Trabalhei vinte e cinco anos na alfândega brasileira e posso dizer com muita propriedade que a legislação brasileira de hoje é muito mais permissiva do que era na minha época. A importação de vários tipos de mercadorias era simplesmente proibida e um grande número de produtos sofriam pesada tributação para entrar no país. Era uma época em que se praticava a chamada política de proteção da indústria nacional, que tinha por objetivo incentivar a indústria brasileira a produzir a maior quantidade possível de mercadorias no país, para poupar divisas e desenvolver o seu parque industrial.

Essa política foi engendrada pelo Ministro Delfin Neto para o governo militar. Por um tempo deu certo e alavancou a economia do país, mas logo se revelou que ela hospedava um componente mais perigoso para a economia nacional do que o ingresso generalizado de produtos de origem estrangeira. Esse perigo era a sucateamento da indústria nacional, pois esta, protegida pelas barreiras alfandegárias, não tinha interesse de desenvolver tecnologia capaz de competir com a indústria estrangeira, que produzia produtos melhores, a custo bem menores. Pior que isso, a política aduaneira brasileira, com essas restrições, incentivava o contrabando, pois as empresas nacionais preferiam arriscar a importação, por meios escusos, de produtos de alta tecnologia, ao invés de tentar desenvolvê-los aqui.

Foi o governo de Fernando Collor que teve a coragem de romper com essa política. Ele abriu o mercado brasileiro para a importação de produtos de alta tecnologia, proporcionando uma nova “abertura dos portos” que trouxe muitos benefícios para a indústria nacional.

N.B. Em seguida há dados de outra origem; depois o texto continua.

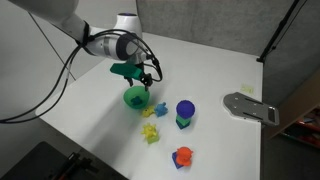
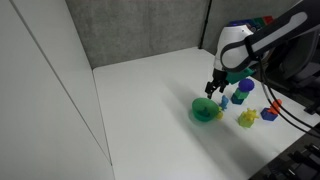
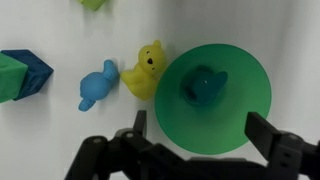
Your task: Remove the blue folded paper from the bowl
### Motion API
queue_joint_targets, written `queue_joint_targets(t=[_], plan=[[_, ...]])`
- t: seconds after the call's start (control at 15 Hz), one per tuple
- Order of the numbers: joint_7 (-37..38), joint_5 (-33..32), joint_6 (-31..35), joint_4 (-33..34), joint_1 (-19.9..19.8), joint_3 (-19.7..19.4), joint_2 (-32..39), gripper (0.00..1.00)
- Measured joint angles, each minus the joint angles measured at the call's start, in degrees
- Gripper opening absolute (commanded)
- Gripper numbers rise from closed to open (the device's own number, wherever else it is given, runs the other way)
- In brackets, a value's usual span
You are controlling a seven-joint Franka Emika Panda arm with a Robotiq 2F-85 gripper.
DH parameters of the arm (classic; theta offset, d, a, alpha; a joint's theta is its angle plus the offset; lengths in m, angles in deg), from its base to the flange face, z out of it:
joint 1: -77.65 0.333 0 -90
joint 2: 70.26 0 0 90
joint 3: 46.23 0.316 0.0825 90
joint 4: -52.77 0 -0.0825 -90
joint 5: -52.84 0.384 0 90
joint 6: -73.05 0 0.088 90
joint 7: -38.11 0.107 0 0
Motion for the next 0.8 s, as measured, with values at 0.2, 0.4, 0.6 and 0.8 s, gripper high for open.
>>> queue_joint_targets(t=[0.2, 0.4, 0.6, 0.8], plan=[[0.0, 0.0, -1.2, 4.7, 0.5, 0.0, 5.7, 1.00], [0.0, 0.0, -3.5, 9.8, 1.3, 0.0, 10.8, 1.00], [0.0, 0.0, -6.2, 14.5, 2.3, 0.0, 14.7, 1.00], [0.0, 0.0, -8.8, 18.2, 3.0, 0.0, 17.4, 1.00]])
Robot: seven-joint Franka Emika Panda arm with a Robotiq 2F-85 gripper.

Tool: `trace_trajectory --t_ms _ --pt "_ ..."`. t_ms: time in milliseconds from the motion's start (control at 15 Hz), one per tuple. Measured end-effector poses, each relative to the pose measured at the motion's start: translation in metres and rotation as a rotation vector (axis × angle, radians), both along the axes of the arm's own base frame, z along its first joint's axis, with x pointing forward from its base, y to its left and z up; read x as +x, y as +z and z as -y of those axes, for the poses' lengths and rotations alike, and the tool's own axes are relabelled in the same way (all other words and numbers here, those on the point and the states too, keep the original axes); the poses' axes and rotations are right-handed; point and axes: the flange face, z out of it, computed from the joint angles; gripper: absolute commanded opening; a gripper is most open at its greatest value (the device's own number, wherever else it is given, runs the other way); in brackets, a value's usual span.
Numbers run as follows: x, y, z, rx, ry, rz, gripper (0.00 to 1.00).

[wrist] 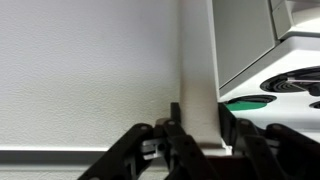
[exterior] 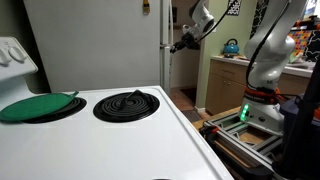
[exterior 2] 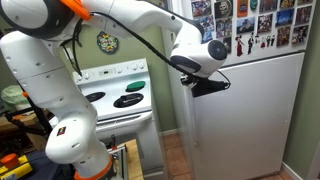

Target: Open the bottom fridge door

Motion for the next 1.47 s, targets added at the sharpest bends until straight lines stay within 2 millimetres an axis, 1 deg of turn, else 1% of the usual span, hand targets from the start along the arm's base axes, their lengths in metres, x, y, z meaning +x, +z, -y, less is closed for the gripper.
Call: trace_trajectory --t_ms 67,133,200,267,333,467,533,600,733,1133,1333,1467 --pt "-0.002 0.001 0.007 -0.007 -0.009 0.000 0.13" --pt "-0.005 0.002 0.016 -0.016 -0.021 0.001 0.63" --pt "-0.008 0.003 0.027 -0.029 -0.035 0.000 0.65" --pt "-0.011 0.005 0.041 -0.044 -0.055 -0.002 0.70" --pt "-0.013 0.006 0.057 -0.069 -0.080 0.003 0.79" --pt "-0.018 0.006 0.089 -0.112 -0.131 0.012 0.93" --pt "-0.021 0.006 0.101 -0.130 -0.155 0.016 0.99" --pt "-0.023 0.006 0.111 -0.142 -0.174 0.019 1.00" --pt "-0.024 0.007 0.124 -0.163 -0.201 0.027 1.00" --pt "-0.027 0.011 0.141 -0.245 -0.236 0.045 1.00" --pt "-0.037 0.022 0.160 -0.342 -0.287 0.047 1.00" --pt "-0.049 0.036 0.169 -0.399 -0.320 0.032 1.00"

Essa talvez, tenha sido a única virtude do seu governo.

Escrevi tudo isso para dizer que o que está acontecendo com as joias presenteadas pelo governo da Arábia Saudita à ex-primeira dama Michele Bolsonaro é um caso corriqueiro nas nossas alfândegas. A chamada “carteirada” e o famoso “sabe com quem está falando” é uma praxe com a qual todo servidor público está cansado de conviver. Supostas autoridades e pessoas públicas, no Brasil, sempre acharam que são especiais e merecem ser tratadas com deferências que ao mortal comum são negadas. Vi acontecer centenas de casos parecidos.

Talvez os simpatizantes do Bolsonaro que estão criticando o fiscal que apreendeu as joias da Michele não saibam que servidor público não pode receber presentes de caráter pessoal. Se for presentado em razão de sua representação diplomática, esses presentes devem ser declarados por ocasião de sua entrada no país e incorporados ao acervo do patrimônio nacional.

Não podem ser propriedade particular do servidor. Basta lembrar que Collor sofreu impeachement por causa de um Fiat Uno que ele recebeu de presente. Que Bolsonaro assuma o seu papel de ditador de república bananeira tudo bem: ele tem perfil para isso. Agora, que a Michele faça o papel de uma nova Imelda Marcos, isso já é demais. Palmas para o nosso colega da alfândega.